**EXERCISE DIRECTIONS**
A word-for-word restatement of the full listing is required.

**COLLECTED DATA**
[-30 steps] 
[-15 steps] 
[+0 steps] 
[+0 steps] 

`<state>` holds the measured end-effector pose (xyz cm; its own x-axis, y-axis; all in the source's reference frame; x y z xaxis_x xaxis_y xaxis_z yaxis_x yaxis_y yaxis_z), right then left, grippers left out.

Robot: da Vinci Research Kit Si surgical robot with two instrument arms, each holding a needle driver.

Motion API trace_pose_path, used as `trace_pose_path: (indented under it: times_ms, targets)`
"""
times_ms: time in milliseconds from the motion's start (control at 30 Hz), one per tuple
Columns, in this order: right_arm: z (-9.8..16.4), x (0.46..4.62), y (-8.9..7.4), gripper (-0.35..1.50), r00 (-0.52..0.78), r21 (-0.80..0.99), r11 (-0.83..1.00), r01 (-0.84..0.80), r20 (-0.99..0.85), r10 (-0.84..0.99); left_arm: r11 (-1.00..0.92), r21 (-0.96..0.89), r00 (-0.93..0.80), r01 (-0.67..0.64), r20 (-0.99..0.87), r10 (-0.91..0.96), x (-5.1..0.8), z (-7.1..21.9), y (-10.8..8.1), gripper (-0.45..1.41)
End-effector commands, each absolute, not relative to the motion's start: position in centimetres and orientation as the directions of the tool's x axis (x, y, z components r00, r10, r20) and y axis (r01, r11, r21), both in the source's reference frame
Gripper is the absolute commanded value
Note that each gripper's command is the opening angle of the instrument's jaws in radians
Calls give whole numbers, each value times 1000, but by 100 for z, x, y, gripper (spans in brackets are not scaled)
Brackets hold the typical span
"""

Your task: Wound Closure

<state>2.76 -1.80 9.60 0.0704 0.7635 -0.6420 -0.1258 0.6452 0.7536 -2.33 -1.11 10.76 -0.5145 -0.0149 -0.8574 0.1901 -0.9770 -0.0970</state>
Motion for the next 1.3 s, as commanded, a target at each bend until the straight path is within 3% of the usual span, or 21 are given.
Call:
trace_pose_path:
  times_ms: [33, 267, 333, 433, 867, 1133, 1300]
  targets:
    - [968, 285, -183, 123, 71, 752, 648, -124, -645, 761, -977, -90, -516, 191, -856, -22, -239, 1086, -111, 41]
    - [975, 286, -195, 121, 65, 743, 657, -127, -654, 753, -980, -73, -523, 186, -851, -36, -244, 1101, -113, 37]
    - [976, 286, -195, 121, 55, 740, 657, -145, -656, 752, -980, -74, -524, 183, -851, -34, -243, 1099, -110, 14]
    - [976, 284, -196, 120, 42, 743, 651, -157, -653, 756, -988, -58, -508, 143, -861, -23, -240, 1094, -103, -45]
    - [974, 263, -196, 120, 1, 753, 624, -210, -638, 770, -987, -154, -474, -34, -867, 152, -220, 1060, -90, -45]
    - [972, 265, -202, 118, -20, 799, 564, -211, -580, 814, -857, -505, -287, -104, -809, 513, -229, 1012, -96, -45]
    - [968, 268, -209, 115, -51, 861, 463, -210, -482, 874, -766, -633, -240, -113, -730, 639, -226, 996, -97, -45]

**WRITTEN SOLUTION**
[-30 steps] 
[-15 steps] 
[+0 steps] 
[+0 steps] 

`<state>` holds the measured end-effector pose (xyz cm; its own x-axis, y-axis; all in the source's reference frame; x y z xaxis_x xaxis_y xaxis_z yaxis_x yaxis_y yaxis_z), right then left, grippers left out.

Robot: da Vinci Research Kit Si surgical robot with two instrument arms, each holding a needle driver.

Motion API trace_pose_path, used as `trace_pose_path: (indented under it: times_ms, targets)`
"""
times_ms: time in milliseconds from the motion's start (control at 30 Hz), one per tuple
Columns, in this order: right_arm: z (-9.8..16.4), x (0.46..4.62), y (-8.9..7.4), gripper (-0.35..1.50), r00 (-0.52..0.78), r21 (-0.80..0.99), r11 (-0.83..1.00), r01 (-0.84..0.80), r20 (-0.99..0.85), r10 (-0.84..0.99); left_arm: r11 (-1.00..0.92), r21 (-0.96..0.89), r00 (-0.93..0.80), r01 (-0.67..0.64), r20 (-0.99..0.87), r10 (-0.91..0.96), x (-5.1..0.8), z (-7.1..21.9), y (-10.8..8.1), gripper (-0.45..1.41)
End-effector commands, each absolute, not relative to the motion's start: position in centimetres and orientation as the directions of the tool's x axis (x, y, z components r00, r10, r20) and y axis (r01, r11, r21), both in the source's reference frame
Gripper is the absolute commanded value
Note that each gripper's command is the opening angle of the instrument's jaws in radians
Calls give whole numbers, each value times 1000, but by 100 for z, x, y, gripper (spans in brackets are not scaled)
Brackets hold the typical span
"""

Your task: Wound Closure

<state>2.76 -1.80 9.60 0.0704 0.7635 -0.6420 -0.1258 0.6452 0.7536 -2.33 -1.11 10.76 -0.5145 -0.0149 -0.8574 0.1901 -0.9770 -0.0970</state>
Motion for the next 1.3 s, as commanded, a target at each bend until the straight path is within 3% of the usual span, or 21 are given.
Call:
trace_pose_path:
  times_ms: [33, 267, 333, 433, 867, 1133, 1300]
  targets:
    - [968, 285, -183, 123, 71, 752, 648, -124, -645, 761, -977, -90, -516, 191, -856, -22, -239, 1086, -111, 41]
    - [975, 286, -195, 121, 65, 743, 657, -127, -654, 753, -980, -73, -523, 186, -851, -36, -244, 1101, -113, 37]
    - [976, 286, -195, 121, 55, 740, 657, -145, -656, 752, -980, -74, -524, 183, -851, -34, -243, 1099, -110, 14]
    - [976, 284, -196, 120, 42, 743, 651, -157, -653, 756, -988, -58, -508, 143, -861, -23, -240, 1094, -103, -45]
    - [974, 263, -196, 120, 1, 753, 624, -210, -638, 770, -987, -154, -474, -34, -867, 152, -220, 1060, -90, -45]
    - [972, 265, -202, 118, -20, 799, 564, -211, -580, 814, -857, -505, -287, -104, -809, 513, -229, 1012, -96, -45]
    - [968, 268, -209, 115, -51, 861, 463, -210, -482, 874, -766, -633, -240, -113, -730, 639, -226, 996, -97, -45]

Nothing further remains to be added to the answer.